Check the material that follows for the word "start" and say how many lines contain it, with no other words.

----------------

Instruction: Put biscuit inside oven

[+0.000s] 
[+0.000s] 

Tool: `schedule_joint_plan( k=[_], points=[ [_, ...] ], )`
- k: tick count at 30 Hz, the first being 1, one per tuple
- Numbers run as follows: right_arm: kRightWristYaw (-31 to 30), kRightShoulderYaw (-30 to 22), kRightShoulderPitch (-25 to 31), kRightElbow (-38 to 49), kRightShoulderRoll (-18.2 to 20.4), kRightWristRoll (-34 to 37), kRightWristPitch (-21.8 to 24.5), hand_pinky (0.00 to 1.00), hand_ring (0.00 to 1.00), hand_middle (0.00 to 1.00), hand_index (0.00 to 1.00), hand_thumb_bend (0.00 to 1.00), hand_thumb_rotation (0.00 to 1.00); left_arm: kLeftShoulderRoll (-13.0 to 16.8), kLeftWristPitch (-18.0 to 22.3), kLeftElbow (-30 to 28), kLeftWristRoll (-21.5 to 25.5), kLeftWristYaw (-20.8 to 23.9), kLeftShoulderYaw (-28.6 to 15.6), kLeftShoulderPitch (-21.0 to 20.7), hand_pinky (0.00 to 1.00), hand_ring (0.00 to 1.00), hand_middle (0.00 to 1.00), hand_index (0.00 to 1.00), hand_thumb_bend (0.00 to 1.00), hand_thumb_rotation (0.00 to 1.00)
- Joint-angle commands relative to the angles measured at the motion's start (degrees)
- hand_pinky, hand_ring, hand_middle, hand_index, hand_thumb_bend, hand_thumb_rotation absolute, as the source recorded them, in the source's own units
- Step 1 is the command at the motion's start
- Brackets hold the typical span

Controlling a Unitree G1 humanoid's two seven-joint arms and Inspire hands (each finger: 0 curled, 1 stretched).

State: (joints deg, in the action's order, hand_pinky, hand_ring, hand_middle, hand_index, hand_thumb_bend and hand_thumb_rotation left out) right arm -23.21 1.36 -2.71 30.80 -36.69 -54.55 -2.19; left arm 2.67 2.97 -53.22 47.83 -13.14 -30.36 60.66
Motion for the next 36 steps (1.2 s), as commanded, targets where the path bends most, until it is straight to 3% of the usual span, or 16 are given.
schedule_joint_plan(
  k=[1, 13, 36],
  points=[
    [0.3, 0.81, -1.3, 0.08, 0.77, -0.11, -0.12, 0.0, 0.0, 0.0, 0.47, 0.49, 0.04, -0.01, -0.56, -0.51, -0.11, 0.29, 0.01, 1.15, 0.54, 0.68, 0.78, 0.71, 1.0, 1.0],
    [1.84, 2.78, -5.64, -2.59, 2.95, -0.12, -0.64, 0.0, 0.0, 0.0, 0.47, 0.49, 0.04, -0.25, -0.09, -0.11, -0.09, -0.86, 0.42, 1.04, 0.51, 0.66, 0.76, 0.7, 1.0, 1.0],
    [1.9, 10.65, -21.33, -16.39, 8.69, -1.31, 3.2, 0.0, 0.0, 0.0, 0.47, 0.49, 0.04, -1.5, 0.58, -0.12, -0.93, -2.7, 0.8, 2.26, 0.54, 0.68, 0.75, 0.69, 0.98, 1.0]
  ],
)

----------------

■ **Completed task**
2